Następujące wersety wyjaśniają powody niepowodzenia wraz z jego następstwami, oraz mówią, jaka z tego nauka:

„Czy, sądzicie, że wejdziecie do Ogrodu, zanim jeszcze Bóg uzna tych spośród was, którzy się zmagali w walce i pozna tych, którzy są wytrwali?” (3:142)

„Muhammad jest tylko Posłańcem. Posłańcy przeminęli już przed nim. Czy jeśli on umrze lub zostanie zabity, wy obrócicie się na piętach? A kto obraca się na piętach, nie zaszkodzi w niczym Bogu, lecz Bóg zapłaci tym, którzy są wdzięczni. I żadna dusza nie może umrzeć inaczej, jak za zezwoleniem Boga, według zapisu ustanawiającego termin. A kto pragnie nagrody tego świata, to My mu ją damy; a kto pragnie nagrody życia ostatecznego, to My ją też damy. My niebawem zapłacimy tym, którzy są wdzięczni.” (3:144-45)

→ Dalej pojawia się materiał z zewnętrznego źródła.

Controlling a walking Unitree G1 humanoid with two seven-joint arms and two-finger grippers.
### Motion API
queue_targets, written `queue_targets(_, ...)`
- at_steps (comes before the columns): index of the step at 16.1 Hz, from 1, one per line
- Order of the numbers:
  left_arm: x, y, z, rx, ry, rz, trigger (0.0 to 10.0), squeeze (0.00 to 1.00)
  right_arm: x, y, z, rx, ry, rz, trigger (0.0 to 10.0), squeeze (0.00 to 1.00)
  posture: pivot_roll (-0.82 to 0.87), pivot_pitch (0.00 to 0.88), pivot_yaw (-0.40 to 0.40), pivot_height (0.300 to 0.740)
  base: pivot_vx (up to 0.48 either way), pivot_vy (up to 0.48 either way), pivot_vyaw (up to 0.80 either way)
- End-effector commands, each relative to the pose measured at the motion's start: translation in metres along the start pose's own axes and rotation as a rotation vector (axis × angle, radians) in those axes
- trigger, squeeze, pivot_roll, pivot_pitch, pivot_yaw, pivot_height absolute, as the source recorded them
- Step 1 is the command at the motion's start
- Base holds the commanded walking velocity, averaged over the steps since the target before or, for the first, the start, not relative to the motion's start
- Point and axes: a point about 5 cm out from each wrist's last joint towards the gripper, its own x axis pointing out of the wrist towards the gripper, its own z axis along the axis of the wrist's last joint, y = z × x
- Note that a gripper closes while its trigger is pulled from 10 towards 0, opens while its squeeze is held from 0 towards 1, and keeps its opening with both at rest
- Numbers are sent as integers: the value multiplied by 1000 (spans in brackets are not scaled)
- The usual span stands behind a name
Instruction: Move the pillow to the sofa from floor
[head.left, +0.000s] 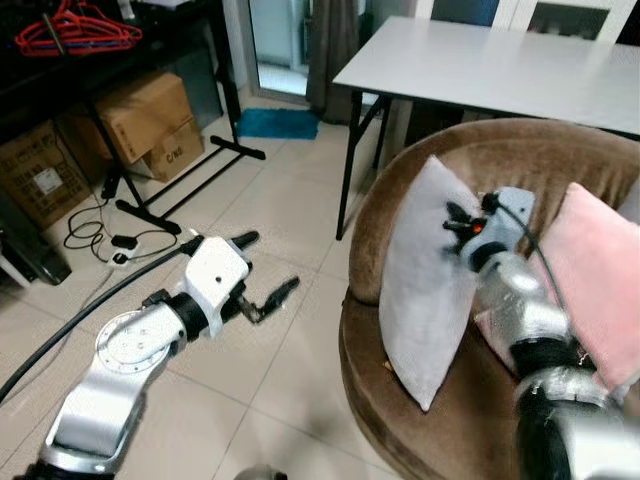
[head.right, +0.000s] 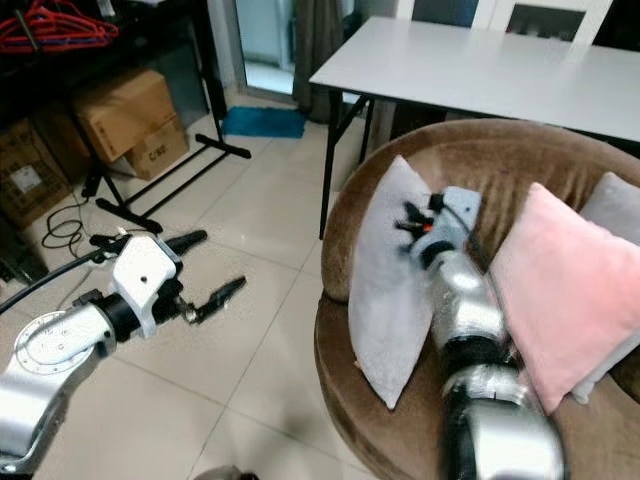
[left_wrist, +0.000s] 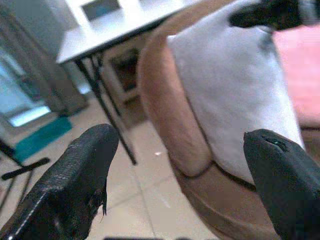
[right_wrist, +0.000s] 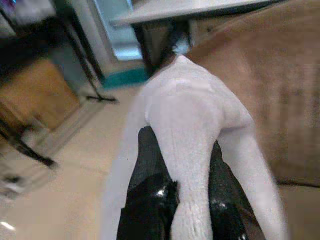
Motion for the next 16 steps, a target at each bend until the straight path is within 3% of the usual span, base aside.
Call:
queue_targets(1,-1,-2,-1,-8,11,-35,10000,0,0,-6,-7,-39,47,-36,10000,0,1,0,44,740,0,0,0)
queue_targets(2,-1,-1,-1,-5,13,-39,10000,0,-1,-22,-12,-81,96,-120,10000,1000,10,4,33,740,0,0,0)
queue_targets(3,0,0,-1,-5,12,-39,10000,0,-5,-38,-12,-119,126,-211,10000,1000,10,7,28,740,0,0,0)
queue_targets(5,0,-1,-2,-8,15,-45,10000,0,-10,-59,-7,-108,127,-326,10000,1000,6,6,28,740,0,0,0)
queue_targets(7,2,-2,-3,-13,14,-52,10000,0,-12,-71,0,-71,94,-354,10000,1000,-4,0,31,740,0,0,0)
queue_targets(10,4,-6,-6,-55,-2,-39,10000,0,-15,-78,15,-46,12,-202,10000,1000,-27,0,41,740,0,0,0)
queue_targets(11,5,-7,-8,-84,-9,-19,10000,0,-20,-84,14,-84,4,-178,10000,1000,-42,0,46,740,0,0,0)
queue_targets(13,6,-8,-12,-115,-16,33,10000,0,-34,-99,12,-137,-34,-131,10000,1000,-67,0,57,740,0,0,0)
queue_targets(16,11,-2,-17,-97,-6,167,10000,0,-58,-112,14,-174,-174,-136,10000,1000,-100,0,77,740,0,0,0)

„I uczynił dla was Bóg prawdziwą Swoją obietnicę, kiedy zniszczyliście ich - za Jego zezwoleniem. A kiedyście się załamali i zaczęliście się wzajemnie sprzeczać, i podnieśliście bunt - a On przecież pokazał wam to, co kochacie - wśród was ujawnili się tacy, którzy pragnęli tego świata, i wśród was byli tacy, którzy pragnęli życia ostatecznego. Potem On odwrócił was od nich, aby was doświadczyć. I On wam przebaczył, Bóg przecież jest władcą łaski dla tych, którzy wierzą! Oto kiedy wycofywaliście się na górę nie bacząc na nikogo, a Posłaniec wzywał was na tyłach, wówczas On zsyłał wam troskę za troską, abyście się nie martwili, ani z powodu tego, co was minęło, ani z powodu tego, co was dosięgło. Bóg jest dobrze świadomy tego, co czynicie!” (3:152-53)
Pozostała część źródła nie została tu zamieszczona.